Scientific classification
- Kingdom: Animalia
- Phylum: Chordata
- Class: Mammalia
- Order: Chiroptera
- Family: Hipposideridae
- Genus: Coelops
- Species: C. robinsoni
- Binomial name: Coelops robinsoni Bonhote, 1908

= Malayan tailless leaf-nosed bat =

- Genus: Coelops
- Species: robinsoni
- Authority: Bonhote, 1908
- Conservation status: VU

Species of bat

The Malayan tailless leaf-nosed bat (Coelops robinsoni) is a species of bat in the family Hipposideridae. It is a very small bat which has long and soft fur. The fur coloration is brown to blackish on the dorsal surface and ashy on the ventral surface. It can be distinguished from the other roundleaf bats by its small size and the absence of the tail. It is listed as vulnerable by the IUCN.

==Biology==
In Thailand, this species is known to form small colonies inhabiting caves and is considered a rare species. In Peninsular Malaysia, the species has been recorded roosting in a cave and in the hollow buttress of a tree and shares its roosting site with Hipposideros ridleyi.

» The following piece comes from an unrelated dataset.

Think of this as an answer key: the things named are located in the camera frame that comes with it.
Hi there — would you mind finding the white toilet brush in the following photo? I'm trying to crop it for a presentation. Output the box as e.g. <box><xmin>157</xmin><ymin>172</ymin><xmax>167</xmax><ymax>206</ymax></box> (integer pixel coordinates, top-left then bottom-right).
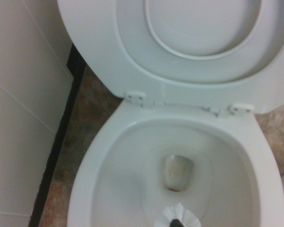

In the Philippines, this species was previously known as C. hirsutus and recorded only from Mindoro Island. However, it was suggested that C. hirsutus was a conspecific species of C. robinsoni. Until now, the ecology and habitat preference is still poorly known, due mainly to the species being difficult to catch. Throughout its distribution it is not known whether the small number of specimens is due to low population numbers or it has a high level of trap and net avoidance due to a combination of flight pattern and sensitive echolocation.

==Distributions==
In Sarawak, it is only recorded from eastern part of Sarawak (Bintulu, Niah National Park and Gunung Mulu National Park). The distribution of this bat is restricted to the Southeast Asian region from Peninsular Thailand, Peninsular Malaysia and Borneo and possibly to Philippines.